- Native name: سلطان محمد علي الكتبي
- Born: Mohammed Ali al-Kitbi 1970
- Died: 14 December 2015 (aged 45) Taiz, Yemen
- Cause of death: Rocket attack
- Allegiance: United Arab Emirates
- Branch: United Arab Emirates Army
- Service years: 1990s–2015
- Rank: Colonel
- Conflicts: Yemeni civil war Saudi-led intervention Siege of Taiz; ; ;

= Sultan Mohammed Ali al-Kitbi =

Sultan Mohammed Ali al-Kitbi (1970, United Arab Emirates—14 December 2015, Taiz, Yemen) was a colonel of the United Arab Emirates Army who became one of the most senior officers killed during the Saudi Arabian-led intervention in the Yemeni civil war. He was also the highest ranking UAE officer to have been killed. In his legacy, the standard issue of the UAE armed forces rifle, the CAR 816, is named Caracal Sultan and bears an engraving honoring him.

==Biography==
Mohammed Ali al-Kitbi was born around 1970 in the United Arab Emirates and served in its armed forces since the 1990s, including as part of peacekeeping missions in Somalia and Kosovo.

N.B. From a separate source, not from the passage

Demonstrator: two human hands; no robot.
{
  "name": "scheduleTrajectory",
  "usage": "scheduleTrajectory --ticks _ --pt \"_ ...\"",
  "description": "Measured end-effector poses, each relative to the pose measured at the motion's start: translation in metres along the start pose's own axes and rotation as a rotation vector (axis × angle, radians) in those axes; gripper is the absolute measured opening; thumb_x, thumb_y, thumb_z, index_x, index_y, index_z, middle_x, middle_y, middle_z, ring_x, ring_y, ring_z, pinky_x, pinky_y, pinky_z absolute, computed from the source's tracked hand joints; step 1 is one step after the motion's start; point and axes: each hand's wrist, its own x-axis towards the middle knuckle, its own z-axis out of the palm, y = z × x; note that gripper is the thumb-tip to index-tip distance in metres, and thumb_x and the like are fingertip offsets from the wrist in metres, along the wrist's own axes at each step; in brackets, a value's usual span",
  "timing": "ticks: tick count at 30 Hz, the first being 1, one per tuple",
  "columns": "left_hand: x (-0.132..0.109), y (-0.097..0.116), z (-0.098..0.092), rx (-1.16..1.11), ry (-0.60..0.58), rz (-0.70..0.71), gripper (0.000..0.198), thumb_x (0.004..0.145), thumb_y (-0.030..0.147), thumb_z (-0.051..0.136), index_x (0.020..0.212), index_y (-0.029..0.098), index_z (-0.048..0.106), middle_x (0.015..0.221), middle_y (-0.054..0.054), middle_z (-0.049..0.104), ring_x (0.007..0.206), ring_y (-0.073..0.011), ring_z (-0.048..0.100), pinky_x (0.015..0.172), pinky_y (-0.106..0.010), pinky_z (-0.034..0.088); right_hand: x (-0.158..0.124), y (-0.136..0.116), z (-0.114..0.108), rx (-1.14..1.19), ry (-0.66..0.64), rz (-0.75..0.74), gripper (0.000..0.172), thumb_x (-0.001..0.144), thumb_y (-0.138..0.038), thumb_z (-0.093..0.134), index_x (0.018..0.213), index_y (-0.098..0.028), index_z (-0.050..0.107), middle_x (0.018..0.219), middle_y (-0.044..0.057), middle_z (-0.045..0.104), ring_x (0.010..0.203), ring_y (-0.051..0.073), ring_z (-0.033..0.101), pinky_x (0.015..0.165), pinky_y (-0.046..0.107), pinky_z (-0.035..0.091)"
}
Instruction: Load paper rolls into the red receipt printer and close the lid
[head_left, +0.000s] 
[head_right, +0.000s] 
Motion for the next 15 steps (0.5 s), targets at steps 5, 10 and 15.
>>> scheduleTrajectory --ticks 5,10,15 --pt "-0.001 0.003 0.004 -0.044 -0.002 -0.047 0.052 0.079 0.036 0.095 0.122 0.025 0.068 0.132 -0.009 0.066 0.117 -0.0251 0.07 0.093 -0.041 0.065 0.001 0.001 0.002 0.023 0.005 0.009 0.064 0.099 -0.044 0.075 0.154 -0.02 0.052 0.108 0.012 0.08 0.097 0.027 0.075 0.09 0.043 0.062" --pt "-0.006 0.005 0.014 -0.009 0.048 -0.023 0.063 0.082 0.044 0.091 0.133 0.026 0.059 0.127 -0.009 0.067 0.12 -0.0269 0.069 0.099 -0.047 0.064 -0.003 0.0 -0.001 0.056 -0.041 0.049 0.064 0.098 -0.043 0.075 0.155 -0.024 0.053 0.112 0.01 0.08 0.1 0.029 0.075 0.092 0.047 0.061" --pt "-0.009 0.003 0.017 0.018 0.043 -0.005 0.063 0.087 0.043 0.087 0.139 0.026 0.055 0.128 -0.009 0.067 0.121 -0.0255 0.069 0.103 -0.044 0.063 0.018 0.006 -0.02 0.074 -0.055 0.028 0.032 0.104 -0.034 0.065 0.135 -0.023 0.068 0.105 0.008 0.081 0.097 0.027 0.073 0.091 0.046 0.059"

During the Saudi Arabian-led coalition's intervention in the Yemeni civil war, Al-Kitbi took part in Operation Restoring Hope and was involved in the fighting to capture the city of Taiz, in southern Yemen. He was killed in a rocket attack by Houthi rebels on Monday, 14 December 2015, near Taiz along with Saudi Arabian colonel Abdullah al-Sahian. His body was later returned to the UAE.

Al-Kitbi had seven children. His brother is a former member of the Federal National Council.